May 17, 2021 MongoDB
Map-Reduce is a computational model that simply performs a large amount of work (data) decomposition (MAP) and then merges the results into a final result (REDUCE).
Map-Reduce from MongoDB is flexible and useful for large-scale data analysis.
Here's mapReduce's basic syntax:
>db.collection.mapReduce( function() {emit(key,value);}, //map 函数 function(key,values) {return reduceFunction}, //reduce 函数 { out: collection, query: document, sort: document, limit: number } )
Using MapReduce to implement two functions, the Map function calls emit (key, value), traverses all records in the collection, and passes key and value to the Reduce function for processing.
The Map function must call emit (key, value) to return the key value pair.
Description of the parameters:
Consider the following document structure to store the user's article, which stores the user'user_name and the status fields of the article:
{ "post_text": "w3cschool.cn W3Cschool教程,最全的技术文档。", "user_name": "mark", "status":"active" }
Now we'll use the mapReduce function in the posts collection to pick up published articles and user_name the number of articles per user by grouping them:
>db.posts.mapReduce( function() { emit(this.user_id,1); }, function(key, values) {return Array.sum(values)}, { query:{status:"active"}, out:"post_total" } )
The mapReduce output above is:
{ "result" : "post_total", "timeMillis" : 9, "counts" : { "input" : 4, "emit" : 4, "reduce" : 2, "output" : 2 }, "ok" : 1, }
The results show that there are four documents that meet the query criteria (status:active"), four key value pairs are generated in the map function, and the same key values are divided into two groups using the reduce function.

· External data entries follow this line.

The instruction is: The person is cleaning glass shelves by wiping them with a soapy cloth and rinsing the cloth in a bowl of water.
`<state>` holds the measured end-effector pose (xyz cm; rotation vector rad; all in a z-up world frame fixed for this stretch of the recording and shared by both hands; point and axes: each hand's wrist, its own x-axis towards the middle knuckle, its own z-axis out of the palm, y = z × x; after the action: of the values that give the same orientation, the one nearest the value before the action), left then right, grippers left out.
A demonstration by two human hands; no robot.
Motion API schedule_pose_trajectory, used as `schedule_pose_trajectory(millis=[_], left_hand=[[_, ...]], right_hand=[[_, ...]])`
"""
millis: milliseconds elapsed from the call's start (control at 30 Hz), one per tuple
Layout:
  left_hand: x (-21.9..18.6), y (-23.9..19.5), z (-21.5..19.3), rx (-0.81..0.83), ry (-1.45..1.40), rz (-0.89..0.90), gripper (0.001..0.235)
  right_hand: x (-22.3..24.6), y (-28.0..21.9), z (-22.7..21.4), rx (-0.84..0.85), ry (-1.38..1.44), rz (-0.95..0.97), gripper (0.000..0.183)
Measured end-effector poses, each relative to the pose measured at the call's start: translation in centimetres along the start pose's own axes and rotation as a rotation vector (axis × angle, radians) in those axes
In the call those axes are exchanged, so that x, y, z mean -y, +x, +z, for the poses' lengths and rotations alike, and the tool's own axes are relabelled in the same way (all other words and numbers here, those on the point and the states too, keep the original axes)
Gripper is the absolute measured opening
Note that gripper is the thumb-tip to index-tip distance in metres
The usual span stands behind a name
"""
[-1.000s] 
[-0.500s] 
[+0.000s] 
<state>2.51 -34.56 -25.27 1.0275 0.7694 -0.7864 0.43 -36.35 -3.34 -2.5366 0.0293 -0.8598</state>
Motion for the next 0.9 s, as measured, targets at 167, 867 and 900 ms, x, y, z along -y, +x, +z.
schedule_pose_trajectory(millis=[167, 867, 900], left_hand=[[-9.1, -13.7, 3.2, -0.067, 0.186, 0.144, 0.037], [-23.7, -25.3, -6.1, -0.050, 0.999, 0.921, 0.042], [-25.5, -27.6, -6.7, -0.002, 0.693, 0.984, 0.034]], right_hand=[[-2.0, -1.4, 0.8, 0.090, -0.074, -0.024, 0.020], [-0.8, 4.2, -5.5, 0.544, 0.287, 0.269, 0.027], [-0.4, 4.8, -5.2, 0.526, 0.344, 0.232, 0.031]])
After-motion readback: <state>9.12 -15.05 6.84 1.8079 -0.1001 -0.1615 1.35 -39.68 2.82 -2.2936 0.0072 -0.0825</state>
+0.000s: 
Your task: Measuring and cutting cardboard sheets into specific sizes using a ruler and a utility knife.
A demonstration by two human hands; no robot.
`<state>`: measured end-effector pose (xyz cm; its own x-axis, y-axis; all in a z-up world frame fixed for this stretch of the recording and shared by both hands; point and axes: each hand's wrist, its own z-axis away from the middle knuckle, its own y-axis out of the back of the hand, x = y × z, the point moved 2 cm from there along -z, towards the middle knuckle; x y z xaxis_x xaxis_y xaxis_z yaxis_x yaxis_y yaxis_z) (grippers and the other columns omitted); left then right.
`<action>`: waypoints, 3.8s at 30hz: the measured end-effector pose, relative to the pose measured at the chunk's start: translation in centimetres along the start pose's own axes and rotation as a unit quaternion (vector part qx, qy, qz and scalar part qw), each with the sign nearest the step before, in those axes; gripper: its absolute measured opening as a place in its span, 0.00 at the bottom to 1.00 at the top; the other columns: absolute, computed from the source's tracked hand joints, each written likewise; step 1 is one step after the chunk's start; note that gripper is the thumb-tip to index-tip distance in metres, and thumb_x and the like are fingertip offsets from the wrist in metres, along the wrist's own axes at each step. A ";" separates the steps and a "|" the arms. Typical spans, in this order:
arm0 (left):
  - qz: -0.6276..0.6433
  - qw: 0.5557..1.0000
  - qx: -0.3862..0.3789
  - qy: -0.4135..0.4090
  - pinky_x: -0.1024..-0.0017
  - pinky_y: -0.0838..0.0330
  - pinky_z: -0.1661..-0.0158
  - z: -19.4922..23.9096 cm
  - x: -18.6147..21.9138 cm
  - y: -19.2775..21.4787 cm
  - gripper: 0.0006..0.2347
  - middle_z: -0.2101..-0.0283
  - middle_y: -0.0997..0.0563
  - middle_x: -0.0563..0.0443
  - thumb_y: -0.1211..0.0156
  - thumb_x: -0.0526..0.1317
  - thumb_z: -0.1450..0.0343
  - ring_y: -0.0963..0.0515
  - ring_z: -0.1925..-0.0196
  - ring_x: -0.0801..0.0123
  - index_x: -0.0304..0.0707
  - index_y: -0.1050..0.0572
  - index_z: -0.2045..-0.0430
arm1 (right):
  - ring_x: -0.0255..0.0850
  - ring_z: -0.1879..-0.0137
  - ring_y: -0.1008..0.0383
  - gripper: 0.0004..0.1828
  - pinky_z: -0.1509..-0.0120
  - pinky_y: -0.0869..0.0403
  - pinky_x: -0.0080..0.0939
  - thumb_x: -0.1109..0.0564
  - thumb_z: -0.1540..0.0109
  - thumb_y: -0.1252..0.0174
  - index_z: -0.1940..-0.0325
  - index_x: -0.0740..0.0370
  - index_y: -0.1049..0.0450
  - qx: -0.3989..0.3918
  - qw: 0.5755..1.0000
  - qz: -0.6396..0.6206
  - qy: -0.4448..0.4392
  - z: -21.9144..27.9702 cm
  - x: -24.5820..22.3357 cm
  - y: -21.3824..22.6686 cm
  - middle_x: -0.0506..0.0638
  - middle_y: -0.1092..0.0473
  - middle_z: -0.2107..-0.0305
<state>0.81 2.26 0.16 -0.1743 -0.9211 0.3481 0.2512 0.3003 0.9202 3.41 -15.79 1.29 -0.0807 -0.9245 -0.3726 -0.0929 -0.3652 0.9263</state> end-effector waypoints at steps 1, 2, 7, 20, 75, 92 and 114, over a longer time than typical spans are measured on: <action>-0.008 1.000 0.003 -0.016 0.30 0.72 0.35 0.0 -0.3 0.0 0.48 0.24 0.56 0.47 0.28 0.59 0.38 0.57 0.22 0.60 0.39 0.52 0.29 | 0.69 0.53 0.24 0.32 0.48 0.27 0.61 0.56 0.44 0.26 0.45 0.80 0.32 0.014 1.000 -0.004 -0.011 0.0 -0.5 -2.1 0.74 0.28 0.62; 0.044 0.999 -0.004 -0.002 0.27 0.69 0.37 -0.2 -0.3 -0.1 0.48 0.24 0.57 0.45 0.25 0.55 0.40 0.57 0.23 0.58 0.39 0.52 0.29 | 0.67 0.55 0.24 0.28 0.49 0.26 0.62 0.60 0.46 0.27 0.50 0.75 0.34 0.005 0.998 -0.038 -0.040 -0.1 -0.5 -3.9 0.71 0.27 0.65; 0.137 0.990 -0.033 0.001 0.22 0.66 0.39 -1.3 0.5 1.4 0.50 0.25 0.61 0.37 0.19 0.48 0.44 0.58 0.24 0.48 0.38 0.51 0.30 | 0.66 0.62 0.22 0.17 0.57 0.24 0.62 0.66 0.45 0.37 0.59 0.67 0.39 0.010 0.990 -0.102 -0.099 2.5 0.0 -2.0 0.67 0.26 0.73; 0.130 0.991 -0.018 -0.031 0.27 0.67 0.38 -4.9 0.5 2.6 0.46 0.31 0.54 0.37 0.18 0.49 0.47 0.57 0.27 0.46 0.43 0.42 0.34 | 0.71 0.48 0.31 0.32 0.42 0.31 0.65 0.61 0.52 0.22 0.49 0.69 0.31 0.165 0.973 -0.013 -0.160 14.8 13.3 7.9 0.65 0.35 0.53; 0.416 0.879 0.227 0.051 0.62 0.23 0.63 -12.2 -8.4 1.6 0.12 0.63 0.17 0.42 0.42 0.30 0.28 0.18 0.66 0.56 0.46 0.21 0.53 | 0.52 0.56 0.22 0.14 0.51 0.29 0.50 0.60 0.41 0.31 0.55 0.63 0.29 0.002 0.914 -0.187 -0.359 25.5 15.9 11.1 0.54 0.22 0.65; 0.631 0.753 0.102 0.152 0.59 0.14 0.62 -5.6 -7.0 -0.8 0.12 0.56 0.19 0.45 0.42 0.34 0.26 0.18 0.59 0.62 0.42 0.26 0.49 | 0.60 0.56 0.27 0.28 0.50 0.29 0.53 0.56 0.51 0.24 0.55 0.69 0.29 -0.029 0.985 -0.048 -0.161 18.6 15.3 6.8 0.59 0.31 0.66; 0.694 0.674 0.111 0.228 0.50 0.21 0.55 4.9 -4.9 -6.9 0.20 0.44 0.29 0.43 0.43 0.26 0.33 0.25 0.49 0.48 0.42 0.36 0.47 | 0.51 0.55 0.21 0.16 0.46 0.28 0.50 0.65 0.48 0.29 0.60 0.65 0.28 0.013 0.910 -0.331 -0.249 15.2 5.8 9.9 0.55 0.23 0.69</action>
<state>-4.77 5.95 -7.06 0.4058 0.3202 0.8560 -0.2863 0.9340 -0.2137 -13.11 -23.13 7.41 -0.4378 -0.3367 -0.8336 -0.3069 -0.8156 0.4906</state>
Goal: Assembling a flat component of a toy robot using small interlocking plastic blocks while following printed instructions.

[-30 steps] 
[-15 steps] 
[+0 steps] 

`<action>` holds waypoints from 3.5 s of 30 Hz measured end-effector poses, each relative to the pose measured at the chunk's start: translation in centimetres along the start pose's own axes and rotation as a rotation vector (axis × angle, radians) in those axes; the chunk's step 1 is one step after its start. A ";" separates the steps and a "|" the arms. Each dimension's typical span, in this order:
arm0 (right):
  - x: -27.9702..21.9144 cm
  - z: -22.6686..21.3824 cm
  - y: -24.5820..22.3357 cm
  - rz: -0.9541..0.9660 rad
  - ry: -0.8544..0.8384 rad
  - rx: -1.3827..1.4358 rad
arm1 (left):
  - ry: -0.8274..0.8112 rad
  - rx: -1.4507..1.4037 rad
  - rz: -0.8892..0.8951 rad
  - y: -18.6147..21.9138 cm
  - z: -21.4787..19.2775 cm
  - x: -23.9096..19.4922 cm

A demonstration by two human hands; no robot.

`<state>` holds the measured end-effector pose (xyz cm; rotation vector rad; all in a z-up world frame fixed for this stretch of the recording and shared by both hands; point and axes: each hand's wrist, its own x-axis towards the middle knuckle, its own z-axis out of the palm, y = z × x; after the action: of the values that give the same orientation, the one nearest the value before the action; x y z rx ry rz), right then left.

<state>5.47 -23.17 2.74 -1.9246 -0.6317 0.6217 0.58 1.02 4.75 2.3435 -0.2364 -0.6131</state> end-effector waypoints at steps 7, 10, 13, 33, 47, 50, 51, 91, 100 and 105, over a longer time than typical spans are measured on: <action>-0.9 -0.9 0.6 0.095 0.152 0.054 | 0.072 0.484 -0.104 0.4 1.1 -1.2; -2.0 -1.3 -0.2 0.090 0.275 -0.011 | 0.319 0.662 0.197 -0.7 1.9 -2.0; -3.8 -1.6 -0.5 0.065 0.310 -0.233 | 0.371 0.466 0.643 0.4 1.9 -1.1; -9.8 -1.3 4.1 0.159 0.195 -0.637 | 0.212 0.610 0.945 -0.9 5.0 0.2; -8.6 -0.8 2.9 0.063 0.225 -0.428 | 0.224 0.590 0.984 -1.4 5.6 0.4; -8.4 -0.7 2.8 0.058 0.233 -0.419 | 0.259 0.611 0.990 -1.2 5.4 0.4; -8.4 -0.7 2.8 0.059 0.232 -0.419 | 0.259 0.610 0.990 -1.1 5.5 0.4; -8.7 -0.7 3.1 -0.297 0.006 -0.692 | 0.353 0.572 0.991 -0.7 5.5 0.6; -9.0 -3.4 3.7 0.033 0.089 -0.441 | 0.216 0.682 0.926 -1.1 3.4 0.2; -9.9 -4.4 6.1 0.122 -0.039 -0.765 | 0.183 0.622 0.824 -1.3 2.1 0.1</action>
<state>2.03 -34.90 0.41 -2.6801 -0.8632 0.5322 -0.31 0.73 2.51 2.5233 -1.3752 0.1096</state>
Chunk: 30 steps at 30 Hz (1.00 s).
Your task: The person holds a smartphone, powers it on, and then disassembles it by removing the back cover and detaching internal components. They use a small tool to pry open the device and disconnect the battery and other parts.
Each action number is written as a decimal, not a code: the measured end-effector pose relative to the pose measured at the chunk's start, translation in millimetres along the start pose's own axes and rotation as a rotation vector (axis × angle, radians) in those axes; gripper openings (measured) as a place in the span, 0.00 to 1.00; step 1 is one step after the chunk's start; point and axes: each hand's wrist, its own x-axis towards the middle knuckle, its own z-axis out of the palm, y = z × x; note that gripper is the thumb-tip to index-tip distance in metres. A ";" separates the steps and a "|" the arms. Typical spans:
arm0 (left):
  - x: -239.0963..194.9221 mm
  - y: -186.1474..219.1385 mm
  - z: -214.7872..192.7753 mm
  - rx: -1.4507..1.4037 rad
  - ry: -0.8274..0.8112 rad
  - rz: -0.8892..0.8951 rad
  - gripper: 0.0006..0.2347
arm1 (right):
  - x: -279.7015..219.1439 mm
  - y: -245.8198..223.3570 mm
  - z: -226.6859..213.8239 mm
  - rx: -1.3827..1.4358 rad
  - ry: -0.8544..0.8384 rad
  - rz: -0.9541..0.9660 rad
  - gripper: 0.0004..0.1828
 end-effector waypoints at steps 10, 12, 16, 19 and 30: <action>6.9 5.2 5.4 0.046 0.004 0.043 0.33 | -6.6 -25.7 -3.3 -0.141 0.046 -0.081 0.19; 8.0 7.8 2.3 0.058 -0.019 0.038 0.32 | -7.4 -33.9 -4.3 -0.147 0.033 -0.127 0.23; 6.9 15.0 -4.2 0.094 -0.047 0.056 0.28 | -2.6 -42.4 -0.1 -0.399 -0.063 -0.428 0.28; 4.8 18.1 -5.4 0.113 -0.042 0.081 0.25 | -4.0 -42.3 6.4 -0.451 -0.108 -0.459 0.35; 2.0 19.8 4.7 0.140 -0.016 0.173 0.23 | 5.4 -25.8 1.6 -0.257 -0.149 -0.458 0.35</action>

Description of the specific parameters:
Use the find operator to view the query results for mapReduce:
>db.posts.mapReduce( function() { emit(this.user_id,1); }, function(key, values) {return Array.sum(values)}, { query:{status:"active"}, out:"post_total" } ).find()
The above query shows the following results, with two published articles for both users, tom and mark:
{ "_id" : "tom", "value" : 2 } { "_id" : "mark", "value" : 2 }
In a similar way, MapReduce can be used to build large, complex aggregate queries.
Map functions and Reduce functions can be implemented using JavaScript, which is very flexible and powerful to use MapReduce.